Items from a data source:
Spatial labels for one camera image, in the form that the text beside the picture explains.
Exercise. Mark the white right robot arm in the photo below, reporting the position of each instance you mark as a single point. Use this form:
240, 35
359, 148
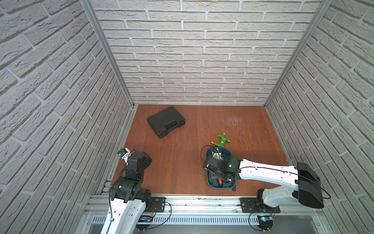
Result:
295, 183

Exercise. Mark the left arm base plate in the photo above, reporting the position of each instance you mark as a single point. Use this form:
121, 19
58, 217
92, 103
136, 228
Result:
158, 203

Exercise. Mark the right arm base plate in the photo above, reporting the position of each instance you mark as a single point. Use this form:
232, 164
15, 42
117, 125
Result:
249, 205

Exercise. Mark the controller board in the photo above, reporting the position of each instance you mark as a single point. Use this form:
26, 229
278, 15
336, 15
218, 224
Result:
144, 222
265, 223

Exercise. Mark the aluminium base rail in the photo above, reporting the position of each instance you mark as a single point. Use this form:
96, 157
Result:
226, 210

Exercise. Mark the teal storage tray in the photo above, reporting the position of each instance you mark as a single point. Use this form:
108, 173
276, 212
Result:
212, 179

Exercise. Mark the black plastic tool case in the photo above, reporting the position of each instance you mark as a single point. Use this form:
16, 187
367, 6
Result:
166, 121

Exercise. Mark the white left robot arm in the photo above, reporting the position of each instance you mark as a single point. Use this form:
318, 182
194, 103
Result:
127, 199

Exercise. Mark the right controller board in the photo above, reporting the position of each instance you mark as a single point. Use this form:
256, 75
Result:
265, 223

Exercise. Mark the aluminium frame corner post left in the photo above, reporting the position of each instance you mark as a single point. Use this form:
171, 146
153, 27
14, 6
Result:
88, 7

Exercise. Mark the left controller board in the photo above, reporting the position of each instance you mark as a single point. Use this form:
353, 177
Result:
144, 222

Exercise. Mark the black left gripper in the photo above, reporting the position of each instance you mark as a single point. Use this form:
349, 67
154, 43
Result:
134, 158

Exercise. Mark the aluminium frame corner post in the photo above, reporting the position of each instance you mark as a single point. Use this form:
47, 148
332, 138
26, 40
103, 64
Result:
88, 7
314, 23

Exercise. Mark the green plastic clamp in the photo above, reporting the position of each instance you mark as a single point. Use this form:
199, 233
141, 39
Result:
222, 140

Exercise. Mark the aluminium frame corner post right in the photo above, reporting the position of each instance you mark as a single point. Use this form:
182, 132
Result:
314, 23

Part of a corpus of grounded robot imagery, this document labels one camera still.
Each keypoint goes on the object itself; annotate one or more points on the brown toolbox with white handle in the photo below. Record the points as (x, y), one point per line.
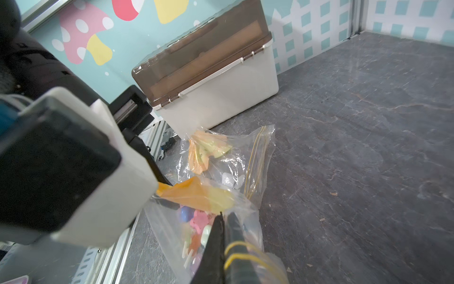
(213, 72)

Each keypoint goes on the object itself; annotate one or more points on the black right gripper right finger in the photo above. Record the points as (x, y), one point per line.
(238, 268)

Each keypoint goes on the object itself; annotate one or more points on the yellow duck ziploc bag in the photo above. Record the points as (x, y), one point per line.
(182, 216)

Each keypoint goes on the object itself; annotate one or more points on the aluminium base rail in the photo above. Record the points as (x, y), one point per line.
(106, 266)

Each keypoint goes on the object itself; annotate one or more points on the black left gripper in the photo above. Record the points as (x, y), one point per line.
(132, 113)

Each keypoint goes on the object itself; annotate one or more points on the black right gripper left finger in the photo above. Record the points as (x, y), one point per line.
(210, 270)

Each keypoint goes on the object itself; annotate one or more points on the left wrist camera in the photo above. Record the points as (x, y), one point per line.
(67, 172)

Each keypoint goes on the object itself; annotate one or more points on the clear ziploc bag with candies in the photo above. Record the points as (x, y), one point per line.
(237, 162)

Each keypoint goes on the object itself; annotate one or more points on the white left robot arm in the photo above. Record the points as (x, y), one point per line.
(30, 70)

What is being asked: When you copy the records above, keep every word exact and drop the pictures.

Solution:
Spatial labels for one camera image, in the form that the text beside the picture explains.
Exercise. Mark the white right robot arm in the photo below, reporting the position of each instance you mark as a single point. Use this form:
240, 35
359, 148
Result:
295, 183

Exercise. Mark the left arm base plate in the photo above, reporting the position of each instance you mark as a single point. Use this form:
121, 19
58, 217
92, 103
136, 228
Result:
158, 203

Exercise. Mark the right arm base plate in the photo above, reporting the position of each instance you mark as a single point. Use this form:
232, 164
15, 42
117, 125
Result:
249, 205

Exercise. Mark the controller board in the photo above, reporting the position of each instance you mark as a single point. Use this form:
26, 229
278, 15
336, 15
218, 224
Result:
144, 222
265, 223

Exercise. Mark the aluminium base rail in the photo above, reporting the position of each instance you mark as a single point. Use this form:
96, 157
Result:
226, 210

Exercise. Mark the teal storage tray in the photo above, reporting the position of each instance you mark as a single point. Use this form:
108, 173
276, 212
Result:
212, 179

Exercise. Mark the black plastic tool case in the photo above, reporting the position of each instance you mark as a single point. Use this form:
16, 187
367, 6
Result:
166, 121

Exercise. Mark the white left robot arm in the photo above, reporting the position of each instance you mark as a single point. Use this form:
318, 182
194, 103
Result:
127, 199

Exercise. Mark the right controller board in the photo above, reporting the position of each instance you mark as a single point. Use this form:
256, 75
Result:
265, 223

Exercise. Mark the aluminium frame corner post left in the photo above, reporting the position of each instance you mark as a single point. Use this form:
171, 146
153, 27
14, 6
Result:
88, 7

Exercise. Mark the left controller board in the photo above, reporting the position of each instance you mark as a single point. Use this form:
353, 177
Result:
144, 222

Exercise. Mark the black left gripper in the photo above, reporting the position of each instance you mark as a single point. Use this form:
349, 67
154, 43
Result:
134, 158

Exercise. Mark the aluminium frame corner post in the photo above, reporting the position of each instance you mark as a single point. Use this form:
47, 148
332, 138
26, 40
103, 64
Result:
88, 7
314, 23

Exercise. Mark the green plastic clamp in the photo above, reporting the position of each instance you mark as a single point. Use this form:
199, 233
141, 39
Result:
222, 140

Exercise. Mark the aluminium frame corner post right in the photo above, reporting the position of each instance you mark as a single point. Use this form:
182, 132
Result:
314, 23

Part of a corpus of grounded robot imagery, this document labels one camera still.
Each keypoint goes on the object itself; annotate one or more points on the brown toolbox with white handle in the photo below. Record the points as (x, y), one point per line.
(213, 72)

Each keypoint goes on the object itself; annotate one or more points on the black right gripper right finger in the photo above. Record the points as (x, y), one point per line.
(238, 268)

Each keypoint goes on the object itself; annotate one or more points on the yellow duck ziploc bag in the photo above. Record the points as (x, y), one point per line.
(182, 216)

Each keypoint goes on the object itself; annotate one or more points on the aluminium base rail in the photo above. Record the points as (x, y), one point per line.
(106, 266)

Each keypoint goes on the object itself; annotate one or more points on the black left gripper in the photo above. Record the points as (x, y), one point per line.
(132, 113)

Each keypoint goes on the object itself; annotate one or more points on the black right gripper left finger in the photo above. Record the points as (x, y), one point per line.
(210, 270)

Each keypoint goes on the object itself; annotate one or more points on the left wrist camera in the photo above. Record the points as (x, y), one point per line.
(67, 172)

Each keypoint goes on the object itself; annotate one or more points on the clear ziploc bag with candies in the photo above. Record the points as (x, y), one point per line.
(237, 162)

Each keypoint goes on the object itself; annotate one or more points on the white left robot arm in the photo above. Record the points as (x, y), one point per line.
(30, 70)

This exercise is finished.